Thursday, February 22, 2007

 
well my mother has come and gone. overall she was very negative during her entire visit. I really couldn't name one positive thing that occurred as a result of her presence here. she did not make the kids read to her or do other schooly things. but she did try to Teach them Lessons. And she was full of comments, criticisms and suggestions. she commented on us having too much stuff. and yet we have less stuff in the main living area of our home than ever before. I am not going to go into all the details, I have a headache. But I suggested several times that she go down and see the play room, which she never did. The only playing with the kids that she did was on her terms, things she wanted to do. I heard her dismiss them several times, when they were trying to tell her something, obviously not paying any attention to them and just talking about something else, like to me, barely acknowledging the child.

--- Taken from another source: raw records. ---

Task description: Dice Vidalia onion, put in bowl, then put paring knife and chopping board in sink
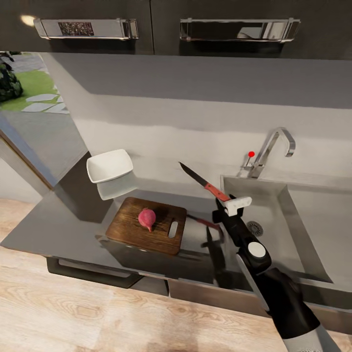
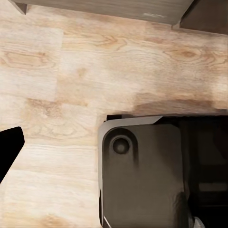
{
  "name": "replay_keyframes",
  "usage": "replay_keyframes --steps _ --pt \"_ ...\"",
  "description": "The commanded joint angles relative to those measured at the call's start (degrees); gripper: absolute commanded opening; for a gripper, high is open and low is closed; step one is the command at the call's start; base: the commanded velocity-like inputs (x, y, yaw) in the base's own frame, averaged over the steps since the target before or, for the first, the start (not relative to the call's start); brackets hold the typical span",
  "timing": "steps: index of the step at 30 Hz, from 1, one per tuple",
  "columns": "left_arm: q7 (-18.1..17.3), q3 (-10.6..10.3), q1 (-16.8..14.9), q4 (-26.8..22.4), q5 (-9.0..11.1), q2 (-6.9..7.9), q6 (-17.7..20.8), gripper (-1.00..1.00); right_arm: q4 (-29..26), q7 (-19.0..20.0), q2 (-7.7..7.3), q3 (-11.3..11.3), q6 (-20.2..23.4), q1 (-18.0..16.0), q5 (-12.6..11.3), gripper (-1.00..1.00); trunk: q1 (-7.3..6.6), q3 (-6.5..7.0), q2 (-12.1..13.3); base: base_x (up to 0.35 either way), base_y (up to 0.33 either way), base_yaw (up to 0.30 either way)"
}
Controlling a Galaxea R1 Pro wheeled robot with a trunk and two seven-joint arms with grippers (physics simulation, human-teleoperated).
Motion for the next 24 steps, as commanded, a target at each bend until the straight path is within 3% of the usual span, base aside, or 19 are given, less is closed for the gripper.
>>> replay_keyframes --steps 1,12,18,24 --pt "0.0 -0.11 0.01 -0.01 0.4 0.05 -0.1 1.0 0.24 -0.15 -0.07 -0.14 -0.01 -0.05 -0.55 -1.0 0.03 -0.08 -0.1 0.0 0.0 0.0" --pt "0.0 -0.11 0.01 1.34 0.33 0.05 -0.1 1.0 1.56 0.07 -0.67 -2.73 -0.66 -0.05 -0.88 -1.0 0.03 -0.08 -0.1 0.0 0.0 0.0" --pt "0.0 -0.11 0.01 1.55 0.33 -0.03 -0.1 1.0 0.8 -0.01 -0.67 -3.79 1.03 -0.05 -0.73 -1.0 0.03 -0.08 -0.1 -0.008 0.0 0.0" --pt "0.0 -0.11 0.01 1.6 0.33 -0.04 -0.1 1.0 0.07 -0.01 -0.67 -4.37 2.59 -0.05 -0.71 -1.0 0.03 -0.08 -0.1 -0.194 0.0 0.0"
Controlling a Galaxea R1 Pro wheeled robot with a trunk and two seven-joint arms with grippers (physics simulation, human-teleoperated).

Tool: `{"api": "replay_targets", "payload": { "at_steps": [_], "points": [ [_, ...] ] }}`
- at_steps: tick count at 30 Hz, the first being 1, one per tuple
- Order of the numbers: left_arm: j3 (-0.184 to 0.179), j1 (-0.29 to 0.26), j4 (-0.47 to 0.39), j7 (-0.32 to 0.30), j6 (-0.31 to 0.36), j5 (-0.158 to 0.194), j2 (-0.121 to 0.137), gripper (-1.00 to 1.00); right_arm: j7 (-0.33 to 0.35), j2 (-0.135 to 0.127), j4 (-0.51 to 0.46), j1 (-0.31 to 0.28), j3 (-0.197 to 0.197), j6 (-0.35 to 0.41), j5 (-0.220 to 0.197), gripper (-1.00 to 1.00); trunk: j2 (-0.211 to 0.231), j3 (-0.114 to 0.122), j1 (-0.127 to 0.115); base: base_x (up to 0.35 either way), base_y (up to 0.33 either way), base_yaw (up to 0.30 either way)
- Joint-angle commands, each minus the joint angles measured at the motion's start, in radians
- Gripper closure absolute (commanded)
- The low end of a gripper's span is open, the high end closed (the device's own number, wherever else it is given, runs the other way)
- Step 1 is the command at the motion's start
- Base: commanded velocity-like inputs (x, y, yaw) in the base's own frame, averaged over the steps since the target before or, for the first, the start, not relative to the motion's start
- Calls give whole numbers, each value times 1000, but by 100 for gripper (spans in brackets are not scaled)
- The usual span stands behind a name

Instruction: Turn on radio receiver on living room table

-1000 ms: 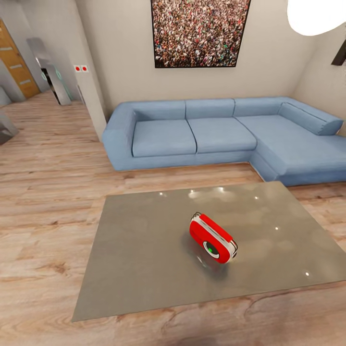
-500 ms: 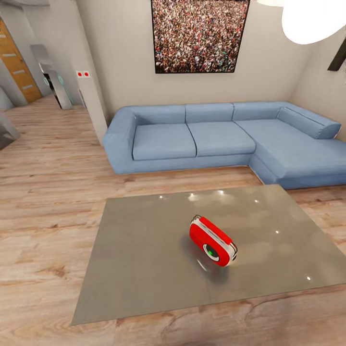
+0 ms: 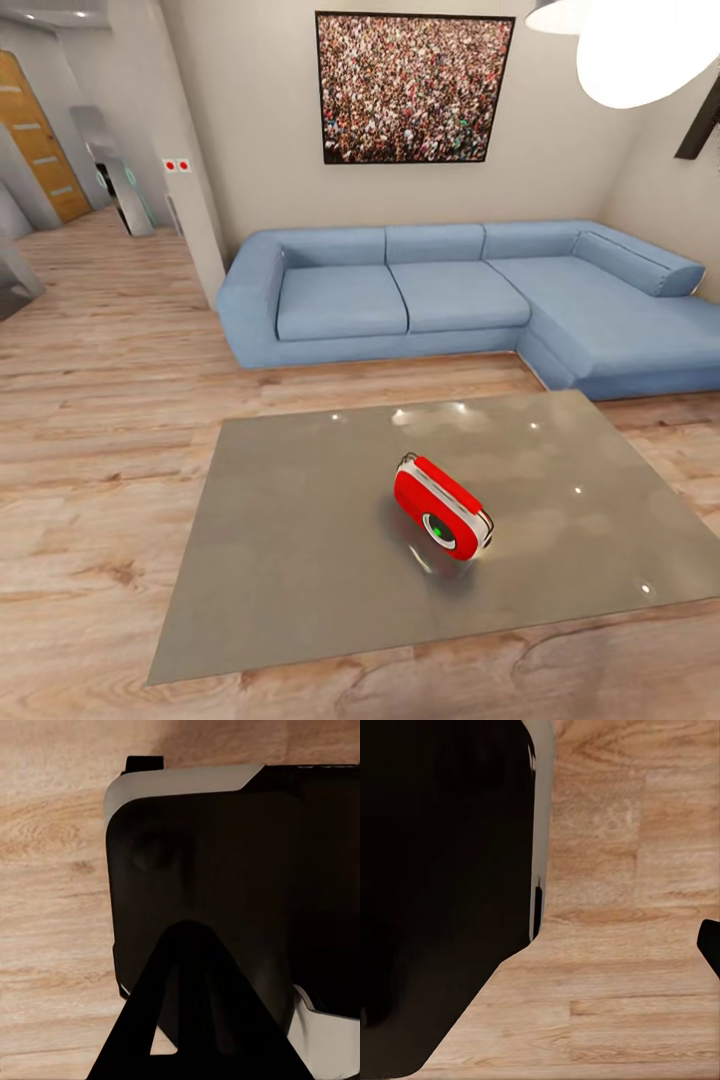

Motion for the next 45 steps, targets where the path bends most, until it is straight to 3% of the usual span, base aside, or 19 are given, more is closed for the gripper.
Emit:
{"api": "replay_targets", "payload": {
  "at_steps": [1,45],
  "points": [
    [0,0,0,0,0,-1,0,100,0,0,0,0,0,0,0,-100,0,2,0,0,0,0],
    [0,0,-1,0,0,-3,0,100,2,0,0,0,0,2,1,-100,0,71,0,0,0,0]
  ]
}}
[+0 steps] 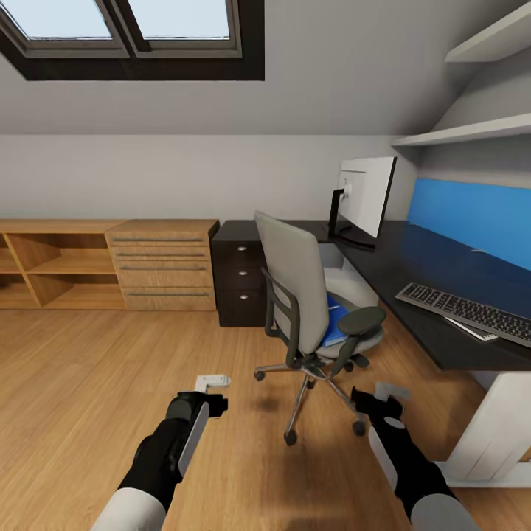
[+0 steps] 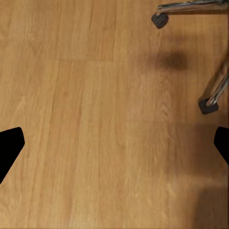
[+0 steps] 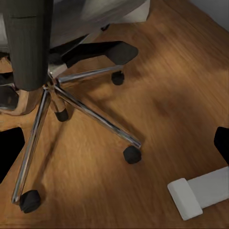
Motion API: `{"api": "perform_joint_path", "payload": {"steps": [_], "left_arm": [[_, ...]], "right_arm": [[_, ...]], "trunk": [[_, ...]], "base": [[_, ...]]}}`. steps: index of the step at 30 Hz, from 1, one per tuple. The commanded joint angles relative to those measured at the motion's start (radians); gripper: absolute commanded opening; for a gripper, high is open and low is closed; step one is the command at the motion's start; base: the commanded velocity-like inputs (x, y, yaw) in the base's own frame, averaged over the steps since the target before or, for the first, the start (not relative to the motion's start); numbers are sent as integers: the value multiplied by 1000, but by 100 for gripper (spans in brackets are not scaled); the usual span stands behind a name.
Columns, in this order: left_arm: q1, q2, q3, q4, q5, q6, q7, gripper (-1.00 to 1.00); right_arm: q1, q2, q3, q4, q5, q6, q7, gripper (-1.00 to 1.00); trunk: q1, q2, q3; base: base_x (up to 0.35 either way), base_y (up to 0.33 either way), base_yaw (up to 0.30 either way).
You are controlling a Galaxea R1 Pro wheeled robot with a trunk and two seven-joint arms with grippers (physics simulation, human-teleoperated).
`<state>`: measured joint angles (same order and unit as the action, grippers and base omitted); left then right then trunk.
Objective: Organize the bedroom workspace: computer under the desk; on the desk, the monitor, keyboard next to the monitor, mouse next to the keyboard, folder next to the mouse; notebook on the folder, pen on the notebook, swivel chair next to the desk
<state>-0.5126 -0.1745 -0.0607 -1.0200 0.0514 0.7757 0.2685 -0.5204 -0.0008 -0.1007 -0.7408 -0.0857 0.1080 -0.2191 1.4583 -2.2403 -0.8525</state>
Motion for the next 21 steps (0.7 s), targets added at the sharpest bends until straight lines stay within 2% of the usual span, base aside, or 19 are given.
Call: {"api": "perform_joint_path", "payload": {"steps": [1, 4, 9, 11, 12, 13, 17, 18, 20, 21], "left_arm": [[-1, 0, -1, 1, 9, -9, 7, 100], [12, 0, 0, 6, 16, -94, 9, 100], [48, 0, 2, -12, 18, -222, 8, 100], [62, 1, 2, -35, 20, -241, 8, 100], [82, 9, 1, -65, 21, -252, 8, 100], [125, 15, 0, -137, 21, -259, 8, 100], [206, 19, -1, -292, 22, -245, 7, 100], [340, 20, -3, -489, 23, -129, 4, 100], [363, 21, -3, -516, 23, -94, 2, 100], [383, 21, -3, -539, 24, -63, 1, 100]], "right_arm": [[-9, -1, 1, 18, -8, 8, 3, 100], [-29, -3, 5, 75, -4, 16, 20, 100], [-38, -6, 6, 94, -1, 27, 30, 100], [-39, -10, 5, 74, -1, 40, 31, 100], [-39, -16, 3, 37, -3, 66, 32, 100], [-38, -23, 1, -45, -8, 133, 33, 100], [-26, -27, 0, -168, -12, 214, 32, 100], [10, -30, -1, -266, -17, 267, 32, 100], [23, -30, -1, -300, -22, 277, 32, 100], [57, -30, -2, -371, -38, 295, 32, 100]], "trunk": [[4, -8, -4], [15, -29, -14], [34, -64, -29], [42, -78, -36], [46, -85, -39], [50, -92, -42], [65, -120, -54], [69, -127, -58], [77, -141, -64], [80, -148, -67]], "base": [[0, 0, 0], [0, 0, 0], [0, 0, 0], [0, 0, 0], [0, 0, 0], [0, 0, 0], [0, 0, 0], [0, 0, 0], [0, 0, 0], [0, 0, 0]]}}
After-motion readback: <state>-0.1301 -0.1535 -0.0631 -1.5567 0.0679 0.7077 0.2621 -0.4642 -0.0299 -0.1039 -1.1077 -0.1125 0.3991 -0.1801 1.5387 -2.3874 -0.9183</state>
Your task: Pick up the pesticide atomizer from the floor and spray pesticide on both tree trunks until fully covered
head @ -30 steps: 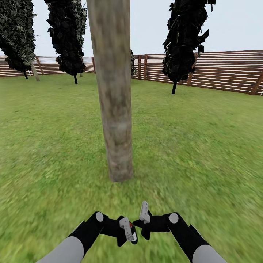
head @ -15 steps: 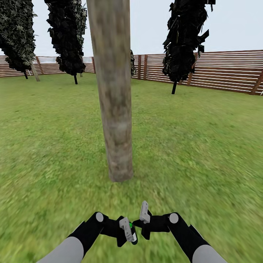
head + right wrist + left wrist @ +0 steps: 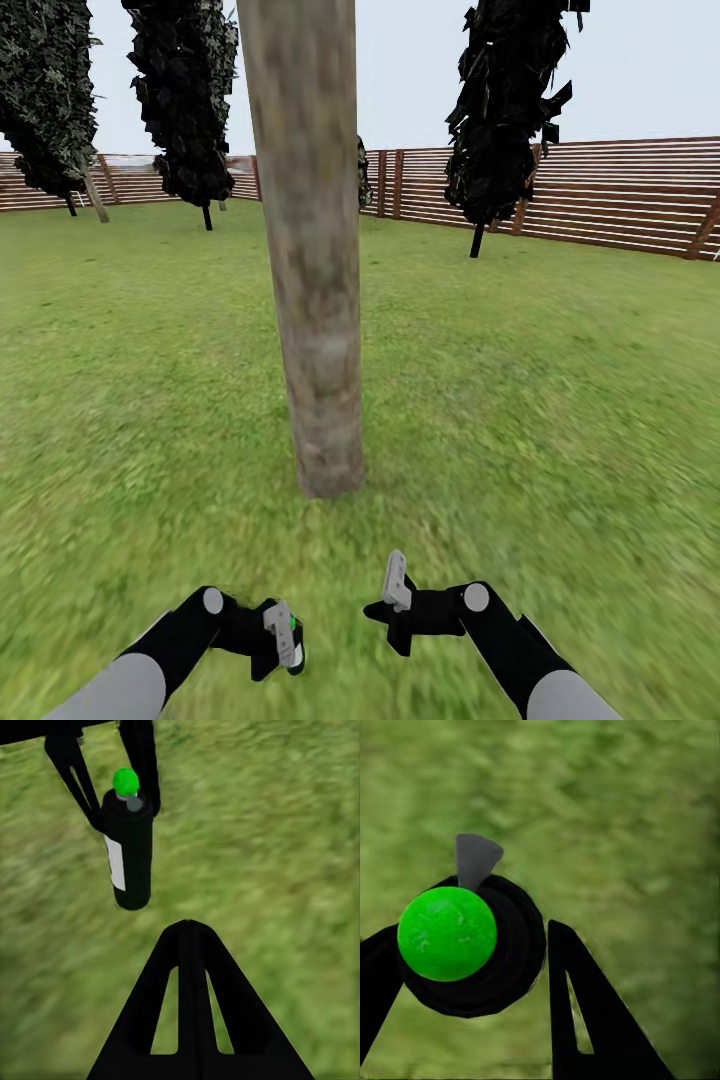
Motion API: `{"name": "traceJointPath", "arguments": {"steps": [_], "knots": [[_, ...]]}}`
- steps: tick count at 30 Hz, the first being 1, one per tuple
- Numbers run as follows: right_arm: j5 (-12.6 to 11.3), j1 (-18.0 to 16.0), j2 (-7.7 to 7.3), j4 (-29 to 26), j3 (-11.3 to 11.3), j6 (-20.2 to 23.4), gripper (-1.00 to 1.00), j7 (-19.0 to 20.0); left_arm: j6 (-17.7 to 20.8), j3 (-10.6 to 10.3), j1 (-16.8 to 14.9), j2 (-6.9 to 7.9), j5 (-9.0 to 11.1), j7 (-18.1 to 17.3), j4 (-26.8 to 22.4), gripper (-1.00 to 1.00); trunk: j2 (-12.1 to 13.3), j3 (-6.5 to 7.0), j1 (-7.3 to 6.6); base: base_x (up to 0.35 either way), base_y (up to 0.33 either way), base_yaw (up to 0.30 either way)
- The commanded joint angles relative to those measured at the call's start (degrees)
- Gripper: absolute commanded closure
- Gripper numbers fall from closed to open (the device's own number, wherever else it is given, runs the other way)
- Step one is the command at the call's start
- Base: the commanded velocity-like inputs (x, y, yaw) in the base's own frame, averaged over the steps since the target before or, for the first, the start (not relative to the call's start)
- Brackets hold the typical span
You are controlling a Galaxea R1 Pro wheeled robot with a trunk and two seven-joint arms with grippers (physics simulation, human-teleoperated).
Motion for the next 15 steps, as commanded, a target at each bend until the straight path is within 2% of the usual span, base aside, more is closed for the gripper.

Oh I heard a ton of stuff about how terrible my nephew is. And the blame is all heaped on my SIL's head. Nephew has been ordered that he must go to counseling, or move out! My dear mother's suggestion!!!! Kevin doesn't think she is very happy with her life. She is certainly not spewing joy and happiness to others. The child is 16 and they are telling him he has to move out. She says, now he knows this is serious! Yes, I agree. There is a serious lack of love and compassion.

My mother is so focused on school things and controlling children. She doesn't seem to approve of compromise within a marriage either. Not to mention with children!

All the criticism and negativity.....we have enough of that from Kevin. So sad that my mother comes and brings her own, equally damaging, brand of it. Everything is about teaching them a lesson. I guess she figures it is her job, because we don't, or something. How to tell her nicely that it isn't her job? Of course she doesn't approve of the way my kids are not "up to grade level" my kindergartener doesn't even know his alphabet! What if Kevin dies and I have to go back to work, she asked. I informed her that I would not have to go back to work if he died! I already know how much money I will get. No worries there. She strongly feels that J needs "socialization" needs to be with other kids etc. I told her, which maybe wasn't so nice of me, that I would rather he have no friends then go to school and turn out like my nephew! Had to get my digs in, but its true I don't want any of them to go to school until its time for trade school or college if they so choose. Nor do I care if they are up to grade level or whatever. What I care about is happy children and a joyful family. Hard enough with mr raincloud kevin in the family but I am trying!

well I think I need to write my brother a letter.